**Exercise directions**
Take the listing from its first line through the line that contains "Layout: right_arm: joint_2" and please retype those lines exactly, leaving out the pictures.

**Recorded data**
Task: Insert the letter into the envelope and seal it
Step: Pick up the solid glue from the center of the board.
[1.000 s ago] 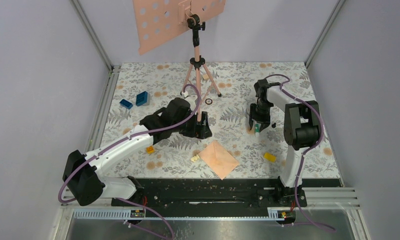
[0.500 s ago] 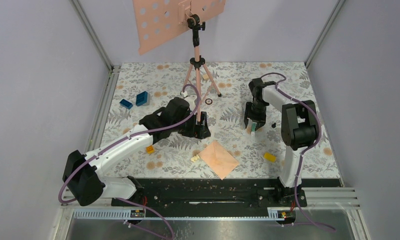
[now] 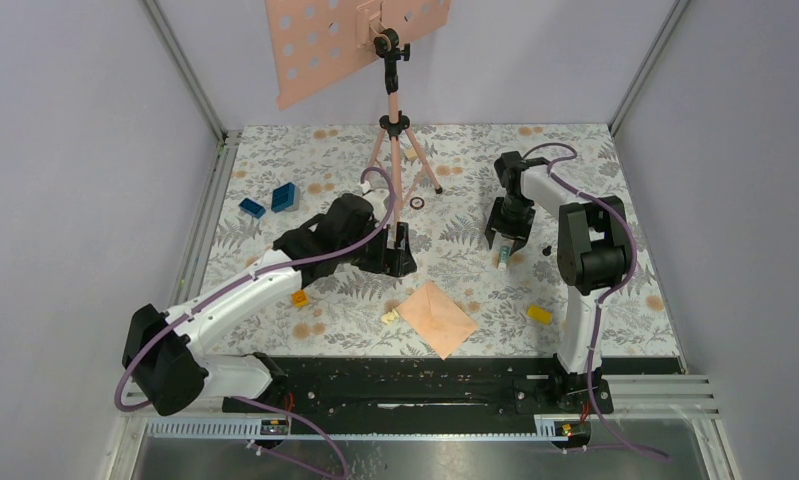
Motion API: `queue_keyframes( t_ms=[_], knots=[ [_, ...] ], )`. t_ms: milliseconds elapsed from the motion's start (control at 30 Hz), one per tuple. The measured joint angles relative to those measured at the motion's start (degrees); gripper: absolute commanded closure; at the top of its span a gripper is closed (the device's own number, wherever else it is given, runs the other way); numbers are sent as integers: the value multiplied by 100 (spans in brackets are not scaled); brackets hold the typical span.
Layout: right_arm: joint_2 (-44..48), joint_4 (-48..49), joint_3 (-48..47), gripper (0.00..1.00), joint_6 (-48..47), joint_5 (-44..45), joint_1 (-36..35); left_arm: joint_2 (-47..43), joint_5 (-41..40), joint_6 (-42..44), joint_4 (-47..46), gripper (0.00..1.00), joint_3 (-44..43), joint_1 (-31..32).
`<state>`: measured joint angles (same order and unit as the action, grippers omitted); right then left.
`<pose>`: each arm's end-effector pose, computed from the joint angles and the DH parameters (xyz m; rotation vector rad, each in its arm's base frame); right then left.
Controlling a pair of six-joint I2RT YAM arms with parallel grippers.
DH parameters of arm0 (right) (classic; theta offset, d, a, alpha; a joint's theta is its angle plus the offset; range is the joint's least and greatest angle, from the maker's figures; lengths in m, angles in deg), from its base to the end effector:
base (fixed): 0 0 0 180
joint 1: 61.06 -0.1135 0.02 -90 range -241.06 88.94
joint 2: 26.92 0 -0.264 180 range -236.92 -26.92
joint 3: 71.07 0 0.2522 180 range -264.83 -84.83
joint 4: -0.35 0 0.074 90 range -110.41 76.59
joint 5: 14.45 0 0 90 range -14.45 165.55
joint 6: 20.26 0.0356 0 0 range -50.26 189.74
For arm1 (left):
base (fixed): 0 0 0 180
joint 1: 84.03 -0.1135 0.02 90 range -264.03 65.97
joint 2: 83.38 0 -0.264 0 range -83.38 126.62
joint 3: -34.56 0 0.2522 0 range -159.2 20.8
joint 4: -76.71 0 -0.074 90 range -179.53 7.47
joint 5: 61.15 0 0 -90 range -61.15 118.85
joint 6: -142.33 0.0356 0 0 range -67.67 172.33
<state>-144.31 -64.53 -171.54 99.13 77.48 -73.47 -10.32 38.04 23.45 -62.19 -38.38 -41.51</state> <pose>0.3893 0.0844 0.1660 0.4459 2.9624 0.0295 0.2006 -0.1917 0.2936 0.3749 2.3922 -0.7982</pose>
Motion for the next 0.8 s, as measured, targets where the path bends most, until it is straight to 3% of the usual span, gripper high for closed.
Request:
queue_keyframes(
  t_ms=[467, 800],
  knots=[
    [0, 85, 116, 37, 481, -9, -63, -223, 4, 190, 15, 19, 249, -160],
    [0, 186, 116, 41, 671, -111, -208, -415, 33, 216, 20, 19, 461, -317]
  ],
)
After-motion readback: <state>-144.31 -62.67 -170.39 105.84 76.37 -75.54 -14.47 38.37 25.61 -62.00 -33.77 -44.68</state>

**Your response**
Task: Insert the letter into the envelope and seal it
Step: Pick up the solid glue from the center of the board.
[1.000 s ago] 
[0.500 s ago] 
[now] 
Motion API: `queue_keyframes( t_ms=[_], knots=[ [_, ...] ], )`. t_ms: milliseconds elapsed from the motion's start (control at 30 Hz), one per tuple. The measured joint angles relative to those measured at the motion's start (degrees); gripper: absolute commanded closure; at the top of its span a gripper is closed (the device's own number, wherever else it is given, runs the other way); numbers are sent as integers: the value multiplied by 100 (spans in brackets are not scaled); brackets hold the typical span.
Layout: right_arm: joint_2 (-44..48), joint_4 (-48..49), joint_3 (-48..47), gripper (0.00..1.00), joint_6 (-48..47), joint_5 (-44..45), joint_1 (-36..35); left_arm: joint_2 (-47..43), joint_5 (-41..40), joint_6 (-42..44), joint_4 (-47..46), gripper (0.00..1.00), joint_3 (-44..43), joint_1 (-31..32).

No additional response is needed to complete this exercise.